Helga Nagy von Migration Aid Debrecen berichtet aber auch von Akten der Solidarität. Menschen arbeiten freiwillig mit, ein Bäcker, selbst ehemals Flüchtling aus dem Kosovo, stellt jeden Abend Brot zur Verfügung. Auch viele Studierende der Medizin-Fakultät helfen und betreuen die Flüchtlinge.
Wir fahren dann zurück zum Lager und entladen die restlichen LKW. Während wir gemeinsam Wasserflaschen, Decken und Damenbinden schleppen, betont Ako Pire von der OGR nochmals, wie wichtig für ihn die heutige Aktion ist.
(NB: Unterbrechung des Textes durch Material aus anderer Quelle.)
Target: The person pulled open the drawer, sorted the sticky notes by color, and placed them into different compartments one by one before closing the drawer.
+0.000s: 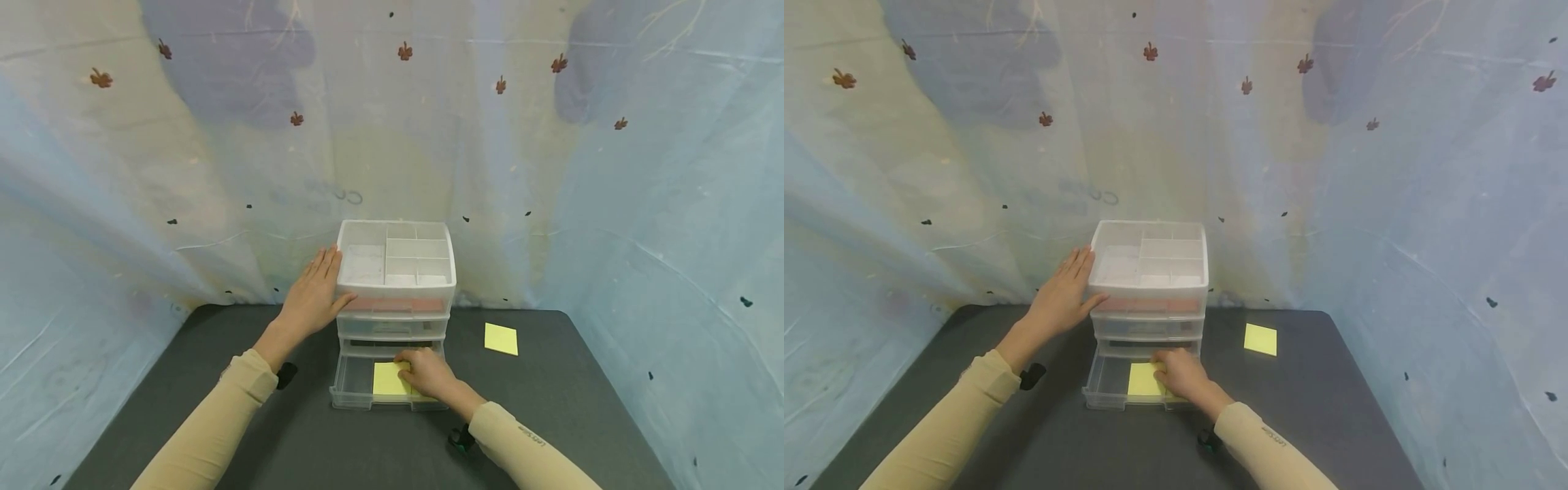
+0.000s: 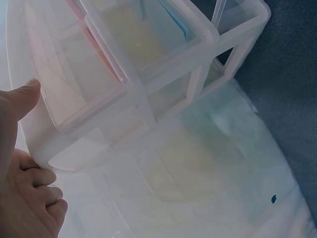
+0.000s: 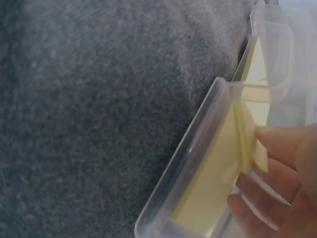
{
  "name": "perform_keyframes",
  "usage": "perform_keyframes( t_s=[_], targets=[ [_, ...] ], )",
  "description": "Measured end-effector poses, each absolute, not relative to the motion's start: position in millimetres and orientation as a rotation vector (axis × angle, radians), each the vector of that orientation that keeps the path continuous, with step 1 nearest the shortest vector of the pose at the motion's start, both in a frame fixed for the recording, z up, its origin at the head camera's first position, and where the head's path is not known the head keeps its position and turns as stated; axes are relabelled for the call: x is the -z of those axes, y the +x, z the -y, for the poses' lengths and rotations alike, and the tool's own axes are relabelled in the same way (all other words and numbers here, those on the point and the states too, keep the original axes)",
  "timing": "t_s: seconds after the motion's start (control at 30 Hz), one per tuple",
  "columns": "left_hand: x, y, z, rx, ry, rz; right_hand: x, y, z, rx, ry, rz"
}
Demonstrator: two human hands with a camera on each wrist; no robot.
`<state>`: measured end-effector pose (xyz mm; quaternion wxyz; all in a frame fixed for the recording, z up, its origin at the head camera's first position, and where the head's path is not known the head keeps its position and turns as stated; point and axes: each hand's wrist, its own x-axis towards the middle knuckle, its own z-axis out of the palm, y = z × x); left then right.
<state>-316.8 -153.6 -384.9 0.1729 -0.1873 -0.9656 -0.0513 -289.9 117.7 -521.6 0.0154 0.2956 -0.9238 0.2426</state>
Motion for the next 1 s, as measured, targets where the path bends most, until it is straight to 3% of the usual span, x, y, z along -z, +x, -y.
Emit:
perform_keyframes(
  t_s=[1.0],
  targets=[
    [385.8, -316.1, 153.3, 0.183, -0.536, 2.754, 505.3, -275.9, -127.6, -0.902, 0.926, 2.782]
  ],
)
Es ginge um die konkrete Hilfe, aber auch um die politische Komponente: „Genau solche transnationalen Aktionen und Vernetzungen brauchen wir im Kampf gegen die Festung Europa.“
Als wir uns auf den langen Rückweg nach Wien machen, bekommen wir immer wieder Informationen, welche Grenzübergänge frei sind. Unser PKW ist voll, doch wir wissen, dass an der Grenze zum Burgenland zahlreiche AktivistInnen bereit stehen und Flüchtlinge beim Übertritt unterstützen
Für Maria Fraißler ist klar, dass rechtliche Beschränkungen nicht an der Hilfeleistung hindert dürften: „Wenn Gesetze ungerecht sind und Menschen gefährden, dann ist es moralisch mehr als legitim und auch notwendig, sie zu umgehen.“ Um 2 Uhr früh schließlich kommen wir am Westbahnhof an. Wir sehen immer noch neue Hilfslieferungen vor der Sammelstelle gestapelt.
Bis vor Kurzem haben viele Medien vor allem von rassistischen Übergriffen gegen Flüchtlinge und der bis heute unerträglichen Situation in Traiskirchen berichtet. Manche Medien schüren diese Hetze sogar aktiv.
Doch nun ändert sich etwas. Mindestens 25.000 haben am Montagabend in Wien für die Rechte von Flüchtlingen demonstriert, bei der Hilfe an den Bahnhöfen in Wien, Linz, Salzburg, St. Pölten oder Graz engagieren sich hunderte, viele weitere unterstützen den Grenzübertritt. Der Wind dreht sich.
*Anmerkung: In einigen Fällen wurden Namen in diesem Artikel auf Wunsch der Betroffenen geändert.